#### Description of the task
Start at the line with "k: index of" in the records below, stop at the line with "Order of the", and return every line in that span exactly, the two end lines included.

-------- Dataset extract

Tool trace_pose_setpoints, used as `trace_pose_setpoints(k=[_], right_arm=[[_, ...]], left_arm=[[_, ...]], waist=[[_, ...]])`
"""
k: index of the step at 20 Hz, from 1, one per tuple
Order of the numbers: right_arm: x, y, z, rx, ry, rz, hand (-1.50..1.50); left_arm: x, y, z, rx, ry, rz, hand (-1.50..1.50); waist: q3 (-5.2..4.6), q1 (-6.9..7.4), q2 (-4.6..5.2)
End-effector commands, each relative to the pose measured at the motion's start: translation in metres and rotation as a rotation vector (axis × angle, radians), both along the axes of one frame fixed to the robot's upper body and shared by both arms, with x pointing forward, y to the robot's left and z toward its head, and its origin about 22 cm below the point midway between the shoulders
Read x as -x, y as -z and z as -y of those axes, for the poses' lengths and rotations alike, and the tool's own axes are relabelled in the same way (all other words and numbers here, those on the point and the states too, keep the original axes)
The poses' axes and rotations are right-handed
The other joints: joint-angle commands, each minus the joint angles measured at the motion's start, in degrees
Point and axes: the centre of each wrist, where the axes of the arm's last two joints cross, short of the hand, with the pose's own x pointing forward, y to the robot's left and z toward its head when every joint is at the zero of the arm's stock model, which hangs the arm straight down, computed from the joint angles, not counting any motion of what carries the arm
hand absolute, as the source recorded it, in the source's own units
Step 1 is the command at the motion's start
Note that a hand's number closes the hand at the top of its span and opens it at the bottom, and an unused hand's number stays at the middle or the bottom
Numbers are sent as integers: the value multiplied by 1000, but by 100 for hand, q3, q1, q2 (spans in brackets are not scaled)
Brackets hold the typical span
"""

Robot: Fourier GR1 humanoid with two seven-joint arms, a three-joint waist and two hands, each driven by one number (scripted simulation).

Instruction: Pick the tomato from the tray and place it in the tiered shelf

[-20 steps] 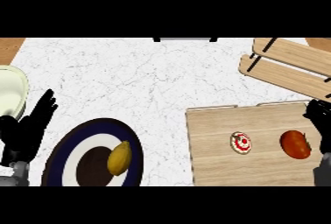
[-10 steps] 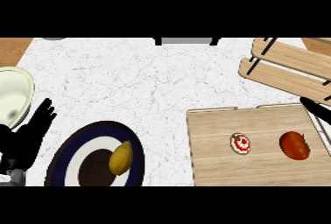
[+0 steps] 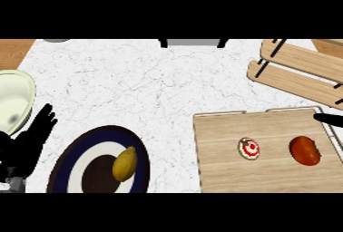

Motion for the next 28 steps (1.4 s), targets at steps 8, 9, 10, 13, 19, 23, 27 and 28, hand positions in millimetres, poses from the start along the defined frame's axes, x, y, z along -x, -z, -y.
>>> trace_pose_setpoints(k=[8, 9, 10, 13, 19, 23, 27, 28], right_arm=[[-1, -22, 15, -164, -405, -428, -150], [-4, -18, 14, -173, -406, -448, -150], [-3, -14, 6, -173, -439, -462, -150], [-1, -6, 12, -198, -459, -500, -150], [-6, 6, 15, -210, -451, -511, -150], [14, 15, 23, -216, -469, -542, -150], [10, 46, 17, -220, -457, -524, -150], [8, 56, 1, -223, -462, -526, -150]], left_arm=[[-5, -10, -9, -21, 3, 12, 0], [5, 2, 2, 9, 22, 12, 0], [-2, -4, -2, 7, 11, -2, 0], [-14, 2, 10, 20, 21, 14, 0], [4, 0, -7, -4, 17, 9, 0], [1, -5, -10, -16, -9, 13, 0], [0, 0, 1, 15, 1, 14, 0], [-5, 16, 2, -2, 21, 13, 0]], waist=[[22, 54, 21], [21, 132, 28], [20, 75, 28], [20, 14, 39], [24, 69, 23], [23, -6, 9], [25, 12, 21], [22, 1, 28]])
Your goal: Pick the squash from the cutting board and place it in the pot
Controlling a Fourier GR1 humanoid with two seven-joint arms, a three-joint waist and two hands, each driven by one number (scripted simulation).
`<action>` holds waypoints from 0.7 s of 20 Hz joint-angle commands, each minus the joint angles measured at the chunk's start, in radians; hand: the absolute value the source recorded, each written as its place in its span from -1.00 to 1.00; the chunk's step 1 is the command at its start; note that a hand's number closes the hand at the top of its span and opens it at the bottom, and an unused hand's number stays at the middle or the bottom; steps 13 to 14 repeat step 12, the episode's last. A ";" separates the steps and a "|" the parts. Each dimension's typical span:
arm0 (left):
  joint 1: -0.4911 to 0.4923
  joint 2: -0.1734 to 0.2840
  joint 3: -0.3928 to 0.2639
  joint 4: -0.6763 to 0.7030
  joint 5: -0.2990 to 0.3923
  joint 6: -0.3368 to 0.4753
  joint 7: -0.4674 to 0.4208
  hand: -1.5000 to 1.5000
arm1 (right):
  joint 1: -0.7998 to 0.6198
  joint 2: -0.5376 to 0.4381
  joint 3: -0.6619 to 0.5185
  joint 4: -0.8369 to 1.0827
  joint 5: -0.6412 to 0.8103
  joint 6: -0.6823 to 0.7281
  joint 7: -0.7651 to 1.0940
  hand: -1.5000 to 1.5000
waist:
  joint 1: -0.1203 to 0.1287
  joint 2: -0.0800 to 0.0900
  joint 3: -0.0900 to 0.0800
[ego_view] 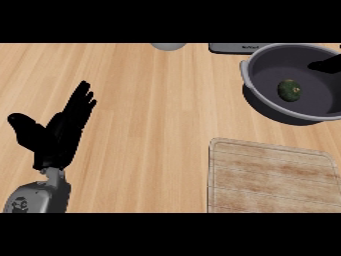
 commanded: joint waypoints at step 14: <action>0.011 -0.012 -0.015 -0.027 -0.018 0.013 0.012 0.00 | -0.042 -0.056 -0.285 0.115 -0.236 -0.328 -0.237 -1.00 | -0.004 0.000 0.000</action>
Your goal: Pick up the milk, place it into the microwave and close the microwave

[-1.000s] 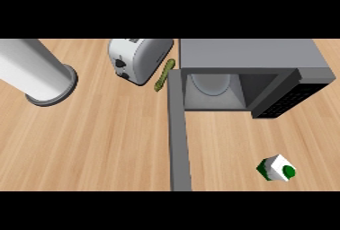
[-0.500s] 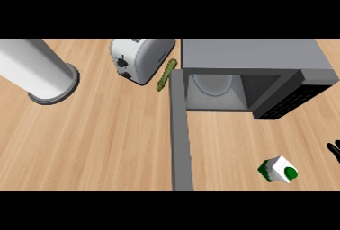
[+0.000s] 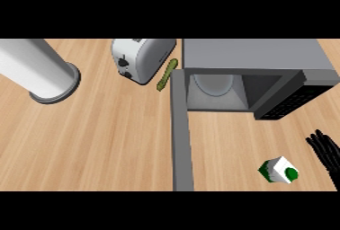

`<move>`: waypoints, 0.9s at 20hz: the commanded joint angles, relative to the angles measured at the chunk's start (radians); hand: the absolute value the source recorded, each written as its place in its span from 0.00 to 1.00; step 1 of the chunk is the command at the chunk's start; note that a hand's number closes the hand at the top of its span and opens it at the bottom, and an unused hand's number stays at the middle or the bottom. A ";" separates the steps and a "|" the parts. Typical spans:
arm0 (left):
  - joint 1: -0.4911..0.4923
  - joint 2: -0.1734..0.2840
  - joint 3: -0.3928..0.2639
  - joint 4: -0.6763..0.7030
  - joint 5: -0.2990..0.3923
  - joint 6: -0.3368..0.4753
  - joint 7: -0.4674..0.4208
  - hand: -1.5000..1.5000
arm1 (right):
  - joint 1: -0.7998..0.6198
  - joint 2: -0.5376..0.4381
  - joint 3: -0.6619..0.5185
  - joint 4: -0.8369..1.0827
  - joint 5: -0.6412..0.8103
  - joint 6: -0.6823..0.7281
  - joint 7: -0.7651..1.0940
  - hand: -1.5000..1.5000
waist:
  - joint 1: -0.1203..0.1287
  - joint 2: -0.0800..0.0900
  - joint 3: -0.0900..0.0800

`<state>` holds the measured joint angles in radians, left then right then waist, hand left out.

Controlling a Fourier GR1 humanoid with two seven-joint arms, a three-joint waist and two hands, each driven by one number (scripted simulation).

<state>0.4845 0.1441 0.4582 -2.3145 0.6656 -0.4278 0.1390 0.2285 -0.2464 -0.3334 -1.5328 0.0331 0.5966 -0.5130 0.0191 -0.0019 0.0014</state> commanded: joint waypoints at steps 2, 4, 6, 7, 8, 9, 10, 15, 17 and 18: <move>0.036 0.012 0.051 -0.088 0.150 -0.013 0.034 0.00 | -0.084 -0.019 0.023 0.246 0.136 -0.058 -0.176 0.00 | 0.003 0.001 0.001; 0.042 0.006 0.055 -0.125 0.145 0.009 0.046 0.00 | -0.040 -0.048 0.029 0.335 0.160 -0.049 -0.294 0.00 | 0.002 0.000 0.002; 0.046 0.036 0.106 -0.048 0.185 -0.058 0.016 0.00 | -0.130 -0.090 0.020 0.430 0.167 -0.081 -0.304 0.00 | 0.004 0.001 0.000; 0.045 0.032 0.101 -0.076 0.198 -0.025 0.035 0.00 | -0.142 -0.112 0.035 0.472 0.180 -0.072 -0.329 0.00 | 0.007 0.001 0.001; 0.068 0.052 0.149 -0.026 0.240 -0.093 -0.003 0.00 | -0.110 -0.068 0.072 0.452 0.218 -0.133 -0.361 0.00 | 0.007 -0.001 0.000; 0.055 -0.044 0.057 -0.050 0.099 -0.083 -0.030 0.00 | -0.128 -0.085 0.080 0.545 0.246 -0.151 -0.447 0.00 | 0.006 0.002 0.002; 0.065 0.000 0.089 -0.118 0.188 -0.020 0.037 0.00 | -0.132 -0.083 0.085 0.549 0.254 -0.184 -0.456 0.00 | 0.002 0.001 0.002; 0.065 0.030 0.136 -0.057 0.238 -0.071 0.019 0.00 | -0.272 -0.105 0.113 0.802 0.304 -0.271 -0.555 0.00 | 0.010 0.003 0.002; 0.109 -0.030 0.100 -0.076 0.192 -0.108 0.002 0.00 | -0.264 -0.095 0.125 0.862 0.307 -0.284 -0.625 0.00 | 0.013 0.003 0.003; 0.101 -0.019 0.109 -0.046 0.199 -0.135 -0.010 0.00 | -0.275 -0.125 0.119 0.894 0.297 -0.255 -0.637 0.00 | 0.009 0.003 0.002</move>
<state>0.5558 0.1434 0.5580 -2.3092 0.8250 -0.5237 0.1362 -0.0148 -0.3448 -0.2221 -0.7809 0.3154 0.2771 -0.9431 0.0291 0.0013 0.0039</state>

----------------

#### Answer space
k: index of the step at 20 Hz, from 1, one per tuple
Order of the numbers: right_arm: x, y, z, rx, ry, rz, hand (-1.50..1.50); left_arm: x, y, z, rx, ry, rz, hand (-1.50..1.50); waist: q3 (-5.2..4.6), q1 (-6.9..7.4), q2 (-4.6..5.2)

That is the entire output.